**Supplied information**

Content starts

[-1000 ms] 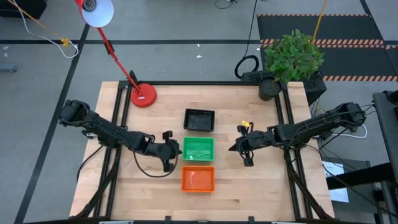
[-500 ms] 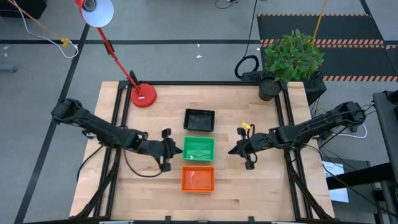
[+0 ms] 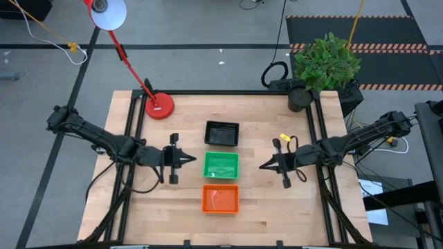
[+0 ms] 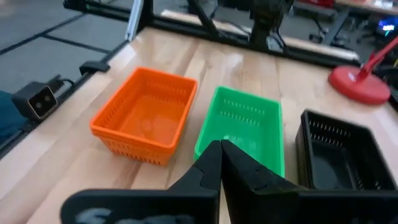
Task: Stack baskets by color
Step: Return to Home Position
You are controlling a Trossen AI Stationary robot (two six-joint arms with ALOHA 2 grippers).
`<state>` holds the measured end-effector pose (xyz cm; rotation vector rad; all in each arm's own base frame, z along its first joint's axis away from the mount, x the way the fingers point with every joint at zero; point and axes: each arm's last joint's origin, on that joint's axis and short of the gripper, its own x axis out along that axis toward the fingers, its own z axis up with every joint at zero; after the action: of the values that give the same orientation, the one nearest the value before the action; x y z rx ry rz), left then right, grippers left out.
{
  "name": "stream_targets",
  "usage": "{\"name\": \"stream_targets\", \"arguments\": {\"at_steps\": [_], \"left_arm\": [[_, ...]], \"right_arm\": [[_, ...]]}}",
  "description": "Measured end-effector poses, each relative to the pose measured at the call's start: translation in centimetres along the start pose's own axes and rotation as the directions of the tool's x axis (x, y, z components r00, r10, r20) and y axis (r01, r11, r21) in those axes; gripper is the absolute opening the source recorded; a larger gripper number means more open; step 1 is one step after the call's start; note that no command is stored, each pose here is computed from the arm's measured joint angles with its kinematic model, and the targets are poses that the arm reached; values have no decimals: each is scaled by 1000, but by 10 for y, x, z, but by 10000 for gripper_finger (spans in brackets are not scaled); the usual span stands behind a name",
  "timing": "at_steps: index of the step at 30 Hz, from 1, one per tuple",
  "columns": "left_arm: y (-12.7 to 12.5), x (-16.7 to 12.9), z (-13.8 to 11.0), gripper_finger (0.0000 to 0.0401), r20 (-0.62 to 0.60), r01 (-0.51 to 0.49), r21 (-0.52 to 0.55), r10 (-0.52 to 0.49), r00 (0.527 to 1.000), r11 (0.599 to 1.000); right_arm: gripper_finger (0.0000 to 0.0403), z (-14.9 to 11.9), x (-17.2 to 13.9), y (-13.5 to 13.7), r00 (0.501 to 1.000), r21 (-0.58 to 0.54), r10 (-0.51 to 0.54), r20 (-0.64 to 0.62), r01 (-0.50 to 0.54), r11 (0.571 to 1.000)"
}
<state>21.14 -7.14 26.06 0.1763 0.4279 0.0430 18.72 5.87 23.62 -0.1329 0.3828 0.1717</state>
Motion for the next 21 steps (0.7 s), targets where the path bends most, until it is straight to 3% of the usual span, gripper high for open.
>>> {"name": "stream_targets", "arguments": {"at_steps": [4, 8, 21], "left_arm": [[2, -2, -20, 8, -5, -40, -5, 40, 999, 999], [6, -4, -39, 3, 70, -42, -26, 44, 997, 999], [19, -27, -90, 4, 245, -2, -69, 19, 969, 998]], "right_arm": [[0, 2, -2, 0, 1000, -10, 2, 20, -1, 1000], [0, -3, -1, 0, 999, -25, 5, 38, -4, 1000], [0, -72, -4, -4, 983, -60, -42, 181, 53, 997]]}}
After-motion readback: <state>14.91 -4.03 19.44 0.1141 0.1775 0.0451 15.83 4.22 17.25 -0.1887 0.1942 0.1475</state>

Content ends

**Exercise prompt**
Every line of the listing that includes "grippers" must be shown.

**Reply**
You are controlling a Trossen AI Stationary robot (two six-joint arms with ALOHA 2 grippers).
`<state>` holds the measured end-effector pose (xyz cm; rotation vector rad; all in each arm's own base frame, z along its first joint's axis away from the mount, x the way the fingers point with every joint at zero; point and axes: each arm's last joint's origin, on that joint's axis and short of the gripper, its own x axis out along that axis toward the fingers, its own z axis up with every joint at zero; after the action: of the values that give the same orientation, the one nearest the value before the action; x y z rx ry rz), left then right, grippers left out.

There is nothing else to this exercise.